Las ventas minoritas, sin contar la gasolina, cayeron en enero 1,2% respecto del mes anterior, el doble de lo que pronosticaron los economistas. El número de personas que reciben beneficios por desempleo trepó a 1,64 millón en enero, el nivel más alto desde abril de 1997. La rentabilidad de la deuda pública del Reino Unido es actualmente más alta que la de los bonos españoles o italianos, un signo seguro de que los inversores están perdiendo fe en la capacidad del país para pagar sus deudas. La tasa de inflación también se aceleró a 3,5%.
Triple golpe
En realidad, Gran Bretaña tiene el peor de los mundos posibles: una economía estancada, un déficit presupuestario paralizante y precios en alza.

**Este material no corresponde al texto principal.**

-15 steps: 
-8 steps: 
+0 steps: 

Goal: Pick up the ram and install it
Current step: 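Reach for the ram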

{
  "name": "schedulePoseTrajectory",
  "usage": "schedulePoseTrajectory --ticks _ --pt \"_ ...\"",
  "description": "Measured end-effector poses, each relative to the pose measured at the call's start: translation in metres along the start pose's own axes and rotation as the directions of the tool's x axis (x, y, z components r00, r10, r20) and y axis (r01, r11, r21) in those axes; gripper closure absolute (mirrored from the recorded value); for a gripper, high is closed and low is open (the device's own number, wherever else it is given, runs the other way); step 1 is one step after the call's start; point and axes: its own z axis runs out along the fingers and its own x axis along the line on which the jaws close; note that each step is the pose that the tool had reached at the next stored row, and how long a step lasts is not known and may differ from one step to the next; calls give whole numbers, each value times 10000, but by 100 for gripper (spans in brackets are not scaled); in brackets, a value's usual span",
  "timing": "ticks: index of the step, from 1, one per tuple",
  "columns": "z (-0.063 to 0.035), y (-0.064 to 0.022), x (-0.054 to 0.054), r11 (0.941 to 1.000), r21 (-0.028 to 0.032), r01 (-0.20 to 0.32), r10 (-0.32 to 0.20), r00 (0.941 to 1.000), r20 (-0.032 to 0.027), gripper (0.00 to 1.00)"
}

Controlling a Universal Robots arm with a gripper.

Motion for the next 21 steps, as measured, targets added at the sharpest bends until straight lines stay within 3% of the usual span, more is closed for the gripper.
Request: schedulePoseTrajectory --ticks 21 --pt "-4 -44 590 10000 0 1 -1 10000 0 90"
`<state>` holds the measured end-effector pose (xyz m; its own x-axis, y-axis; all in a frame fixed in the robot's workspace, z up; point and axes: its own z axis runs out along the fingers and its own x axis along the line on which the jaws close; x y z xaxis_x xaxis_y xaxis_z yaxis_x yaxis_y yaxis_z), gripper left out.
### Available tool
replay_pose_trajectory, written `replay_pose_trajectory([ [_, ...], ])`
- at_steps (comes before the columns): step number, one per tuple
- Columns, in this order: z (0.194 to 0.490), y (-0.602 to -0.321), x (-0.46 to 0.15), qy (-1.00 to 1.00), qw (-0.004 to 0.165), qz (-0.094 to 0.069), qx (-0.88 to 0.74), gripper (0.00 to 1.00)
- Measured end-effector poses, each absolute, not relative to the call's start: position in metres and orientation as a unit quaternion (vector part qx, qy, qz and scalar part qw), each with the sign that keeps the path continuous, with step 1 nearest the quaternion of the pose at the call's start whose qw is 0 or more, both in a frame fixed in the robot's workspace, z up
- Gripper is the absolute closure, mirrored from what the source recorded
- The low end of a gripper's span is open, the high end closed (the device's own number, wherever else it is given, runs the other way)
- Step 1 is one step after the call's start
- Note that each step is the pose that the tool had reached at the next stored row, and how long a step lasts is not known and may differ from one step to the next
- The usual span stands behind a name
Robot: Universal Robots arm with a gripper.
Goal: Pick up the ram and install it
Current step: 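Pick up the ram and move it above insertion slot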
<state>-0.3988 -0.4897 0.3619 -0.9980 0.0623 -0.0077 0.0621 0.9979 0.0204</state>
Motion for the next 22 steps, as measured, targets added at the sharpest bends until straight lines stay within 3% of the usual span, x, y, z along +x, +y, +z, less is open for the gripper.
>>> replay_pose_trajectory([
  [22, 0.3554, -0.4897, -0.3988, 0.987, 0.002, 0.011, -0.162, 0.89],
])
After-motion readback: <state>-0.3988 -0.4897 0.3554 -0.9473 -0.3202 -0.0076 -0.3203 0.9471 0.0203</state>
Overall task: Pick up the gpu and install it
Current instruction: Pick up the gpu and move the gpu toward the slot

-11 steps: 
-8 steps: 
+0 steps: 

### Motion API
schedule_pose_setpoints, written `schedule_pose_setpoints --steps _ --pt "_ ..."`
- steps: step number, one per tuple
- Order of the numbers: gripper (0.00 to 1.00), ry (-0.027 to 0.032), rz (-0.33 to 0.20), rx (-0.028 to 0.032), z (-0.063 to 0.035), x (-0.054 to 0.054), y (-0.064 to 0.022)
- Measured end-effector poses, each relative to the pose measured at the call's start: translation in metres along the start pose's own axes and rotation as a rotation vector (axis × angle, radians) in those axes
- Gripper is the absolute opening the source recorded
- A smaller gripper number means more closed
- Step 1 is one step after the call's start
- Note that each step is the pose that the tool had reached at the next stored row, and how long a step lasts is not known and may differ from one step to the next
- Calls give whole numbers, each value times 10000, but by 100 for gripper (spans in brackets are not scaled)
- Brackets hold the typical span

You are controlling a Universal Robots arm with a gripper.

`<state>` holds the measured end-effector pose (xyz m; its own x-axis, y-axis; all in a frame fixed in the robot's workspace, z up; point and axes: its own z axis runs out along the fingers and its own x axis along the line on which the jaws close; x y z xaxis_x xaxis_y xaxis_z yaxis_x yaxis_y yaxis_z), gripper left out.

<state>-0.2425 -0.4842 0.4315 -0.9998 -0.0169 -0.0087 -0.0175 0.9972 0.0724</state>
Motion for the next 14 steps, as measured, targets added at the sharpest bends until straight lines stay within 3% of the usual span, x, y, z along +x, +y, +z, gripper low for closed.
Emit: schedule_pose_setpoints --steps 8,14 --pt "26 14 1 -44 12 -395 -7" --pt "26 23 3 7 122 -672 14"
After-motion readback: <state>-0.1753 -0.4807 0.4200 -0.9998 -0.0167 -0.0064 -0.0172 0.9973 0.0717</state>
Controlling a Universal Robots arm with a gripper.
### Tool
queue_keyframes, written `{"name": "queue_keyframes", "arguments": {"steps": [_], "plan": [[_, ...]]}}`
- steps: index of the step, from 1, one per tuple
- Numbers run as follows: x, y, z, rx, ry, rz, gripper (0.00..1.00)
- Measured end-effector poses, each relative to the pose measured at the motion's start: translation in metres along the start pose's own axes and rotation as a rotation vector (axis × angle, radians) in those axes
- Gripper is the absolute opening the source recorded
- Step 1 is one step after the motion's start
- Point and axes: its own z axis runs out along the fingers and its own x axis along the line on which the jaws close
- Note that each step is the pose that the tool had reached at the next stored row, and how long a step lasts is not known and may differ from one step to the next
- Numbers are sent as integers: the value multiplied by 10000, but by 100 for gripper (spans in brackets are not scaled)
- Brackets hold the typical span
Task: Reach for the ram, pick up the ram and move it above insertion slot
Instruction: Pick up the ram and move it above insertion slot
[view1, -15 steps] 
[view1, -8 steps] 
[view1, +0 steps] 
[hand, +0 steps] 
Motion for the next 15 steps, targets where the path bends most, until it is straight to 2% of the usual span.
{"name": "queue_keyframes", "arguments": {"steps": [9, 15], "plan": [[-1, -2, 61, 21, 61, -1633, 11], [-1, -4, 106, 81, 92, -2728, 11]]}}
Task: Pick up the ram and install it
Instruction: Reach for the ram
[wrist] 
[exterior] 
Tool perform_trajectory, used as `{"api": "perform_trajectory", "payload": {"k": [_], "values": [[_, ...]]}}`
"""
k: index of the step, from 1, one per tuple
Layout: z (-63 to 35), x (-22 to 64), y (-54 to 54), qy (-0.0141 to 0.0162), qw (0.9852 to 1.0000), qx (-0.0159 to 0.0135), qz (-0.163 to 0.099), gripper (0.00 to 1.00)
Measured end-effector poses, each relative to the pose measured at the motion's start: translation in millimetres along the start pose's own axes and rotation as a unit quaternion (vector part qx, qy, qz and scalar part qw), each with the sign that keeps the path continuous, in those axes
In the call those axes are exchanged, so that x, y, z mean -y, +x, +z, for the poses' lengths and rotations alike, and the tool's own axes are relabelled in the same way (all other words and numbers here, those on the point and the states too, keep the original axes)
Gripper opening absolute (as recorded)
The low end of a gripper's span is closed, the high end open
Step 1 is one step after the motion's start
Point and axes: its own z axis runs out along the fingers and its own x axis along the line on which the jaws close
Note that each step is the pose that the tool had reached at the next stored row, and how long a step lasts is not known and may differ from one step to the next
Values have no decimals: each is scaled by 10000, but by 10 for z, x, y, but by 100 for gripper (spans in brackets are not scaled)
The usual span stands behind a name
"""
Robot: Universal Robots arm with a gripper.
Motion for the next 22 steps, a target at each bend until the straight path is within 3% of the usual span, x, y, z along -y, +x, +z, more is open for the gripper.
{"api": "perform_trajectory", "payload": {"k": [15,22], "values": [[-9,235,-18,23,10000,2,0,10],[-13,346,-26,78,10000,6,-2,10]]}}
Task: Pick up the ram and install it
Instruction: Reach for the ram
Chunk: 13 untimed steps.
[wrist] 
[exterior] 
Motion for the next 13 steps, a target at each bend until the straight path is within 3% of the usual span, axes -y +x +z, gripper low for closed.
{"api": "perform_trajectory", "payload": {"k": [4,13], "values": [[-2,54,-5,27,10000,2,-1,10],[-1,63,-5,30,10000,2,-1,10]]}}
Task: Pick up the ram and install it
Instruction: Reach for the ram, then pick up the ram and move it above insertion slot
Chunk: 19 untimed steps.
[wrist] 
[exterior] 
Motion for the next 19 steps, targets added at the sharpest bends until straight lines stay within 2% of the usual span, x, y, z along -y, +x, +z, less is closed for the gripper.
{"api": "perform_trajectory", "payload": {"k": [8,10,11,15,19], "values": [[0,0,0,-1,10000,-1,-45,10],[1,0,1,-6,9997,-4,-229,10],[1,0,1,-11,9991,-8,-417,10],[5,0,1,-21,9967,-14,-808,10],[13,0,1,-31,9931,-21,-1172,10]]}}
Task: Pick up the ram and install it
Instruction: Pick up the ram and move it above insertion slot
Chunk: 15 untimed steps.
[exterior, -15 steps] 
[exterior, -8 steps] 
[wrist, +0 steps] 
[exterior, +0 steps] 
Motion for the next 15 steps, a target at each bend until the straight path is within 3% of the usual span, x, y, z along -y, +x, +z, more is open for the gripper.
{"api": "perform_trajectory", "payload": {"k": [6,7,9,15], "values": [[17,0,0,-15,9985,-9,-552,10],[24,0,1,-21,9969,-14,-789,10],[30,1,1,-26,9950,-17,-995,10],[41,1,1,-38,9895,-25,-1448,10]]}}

El consenso keynesiano es que las cosas habrían sido mucho peores sin el plan de estímulo que dio el gobierno. Y si la economía no es estimulada con una demanda inflada, volverá a caer en una recesión. Si no está funcionando, eso prueba simplemente que el estímulo tendría que haber sido más grande.
Es el argumento que siempre hacen valer los charlatanes: Si el remedio no da resultado, aumente la dosis.
Y sin embargo, la realidad tiene que entrar en este debate en algún momento. El déficit no puede ser mucho más grande, las tasas de interés no pueden bajarse mucho más, y la libra esterlina no puede perder mucho más valor.
Estimular la economía no está funcionando.
De hecho, está empeorando las cosas. Los consumidores y las empresas no quieren impuestos más altos. Una moneda que se devalúa incrementa el costo de todo lo que el Reino Unido importa, atizando la inflación. Los ahorristas están diezmados y no obstante los bancos siguen siendo reacios a prestar porque creen con justa razón que la economía está parada.
Receta para la recuperación
Lo que hace falta es un cambio total de rumbo. Controlar el déficit. Aumentar las tasas de interés para restablecer la confianza en la libra y recompensar el ahorro. Bajar los impuestos para estimular la empresa y la inversión.
Y sin embargo la verdadera lección del Reino Unido en 2010 será de una importancia mayor. Un país no puede salir de una recesión gastando. Y no puede resolver lo que en esencia fue un problema de deuda excesiva simplemente endeudándose más y más.
En el país de su nacimiento, la economía keynesiana está siendo puesta a prueba. Si la economía no vuelve a crecer a un ritmo saludable para fines de 2010, su fracaso será evidente para todos.
(Matthew Lynn es columnista de Bloomberg News. Las opiniones expresadas son personales.)